I am plotting some lines with Seaborn:
import matplotlib.pyplot as plt
import seaborn as sns
import pandas as pd
# dfs: dict[str, DataFrame]
fig, ax = plt.subplots()
for label, df in dfs.items():
sns.lineplot(
data=df,
x="Iteration",
y="Loss",
errorbar="sd",
label=label,
ax=ax,
)
ax.set(xscale='log', yscale='log')
The result looks like this.
Note the clipped negative values in the lower error band of the "effector_final_velocity" curve, since the standard deviation of the loss is larger than its mean, for those iterations.
However, if ax.set(xscale='log', yscale='log')
is called before the looped calls to sns.lineplot
, the result looks like this
I'm not sure where the unclipped values are arising.

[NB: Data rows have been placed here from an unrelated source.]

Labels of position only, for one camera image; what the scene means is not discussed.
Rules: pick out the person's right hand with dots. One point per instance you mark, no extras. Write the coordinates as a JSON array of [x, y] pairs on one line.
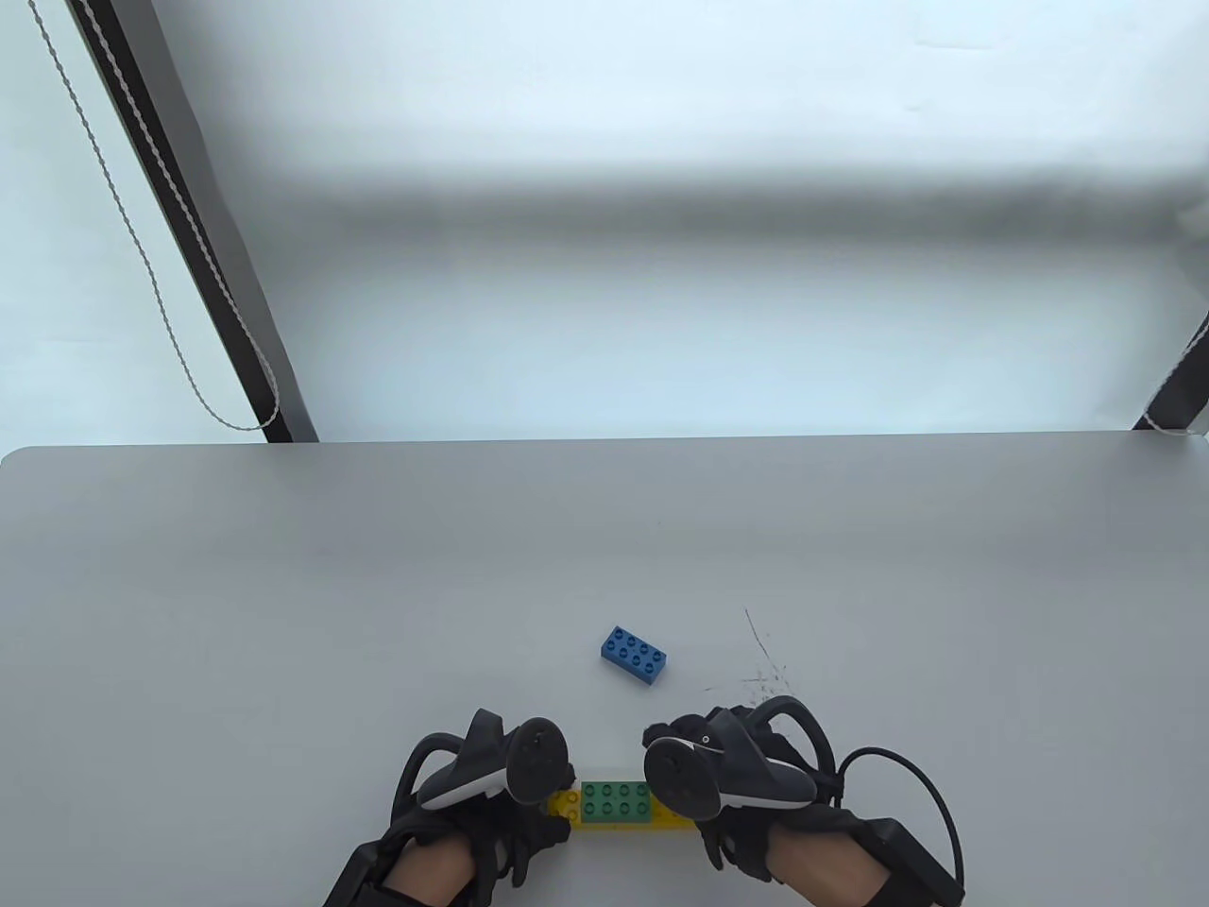
[[746, 846]]

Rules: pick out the person's left hand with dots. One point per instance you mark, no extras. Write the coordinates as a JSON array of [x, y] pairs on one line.
[[501, 841]]

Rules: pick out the person's right fingers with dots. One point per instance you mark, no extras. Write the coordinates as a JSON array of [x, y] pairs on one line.
[[732, 850]]

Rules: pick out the person's left fingers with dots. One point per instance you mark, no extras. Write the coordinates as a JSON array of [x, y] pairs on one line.
[[534, 841]]

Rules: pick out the yellow toy brick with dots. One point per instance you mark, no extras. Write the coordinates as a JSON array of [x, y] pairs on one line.
[[664, 818]]

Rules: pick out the person's left forearm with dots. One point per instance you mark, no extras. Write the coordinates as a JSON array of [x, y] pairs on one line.
[[430, 874]]

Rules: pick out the person's right forearm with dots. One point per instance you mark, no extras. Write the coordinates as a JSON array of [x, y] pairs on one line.
[[822, 874]]

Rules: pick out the black glove-mounted controller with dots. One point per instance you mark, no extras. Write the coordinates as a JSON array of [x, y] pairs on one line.
[[510, 756], [727, 770]]

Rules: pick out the green toy brick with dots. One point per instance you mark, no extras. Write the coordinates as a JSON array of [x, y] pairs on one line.
[[616, 799]]

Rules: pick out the blue toy brick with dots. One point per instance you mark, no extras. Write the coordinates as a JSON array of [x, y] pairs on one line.
[[635, 656]]

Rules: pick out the black frame pole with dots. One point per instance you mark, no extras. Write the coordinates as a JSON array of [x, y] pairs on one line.
[[1185, 387], [194, 222]]

Looking at the source of seaborn.relational
: at the end of lineplot
, the plot
method of a _LinePlotter
instance is called. It plots the error bands by passing the already-computed standard deviation bounds to ax.fill_between
.
Inspecting the values of these bounds right before they are passed to ax.fill_between
, the negative values (which would be clipped) are still present. Thus I had assumed that the "unclipping" behaviour must be something matplotlib is doing during the call to ax.fill_between
, since _LinePlotter.plot
appears to do no other relevant post-transformations of any data before it returns, and lineplot
returns immediately.
However, consider a small example that calls fill_between
where some of the lower bounds are negative:
import numpy as np
fig, ax = plt.subplots(1, 1, figsize=(5, 5))
np.random.seed(5678)
ax.fill_between(
np.arange(10),
np.random.random((10,)) - 0.2,
np.random.random((10,)) + 0.75,
)
ax.set_yscale('log')
Then it makes no difference if ax.set_yscale('log')
is called before ax.fill_between
; in both cases the result is this.
I've spent some time searching for answers about this in the Seaborn and matplotlib documentation, and looked for answers on SA and elsewhere, but I haven't found any information about what is going on here.
The answer is straightforward: the unclipped error bands can be reproduced by applying the (mean - std, mean + std)
calculation to the log-transformed data.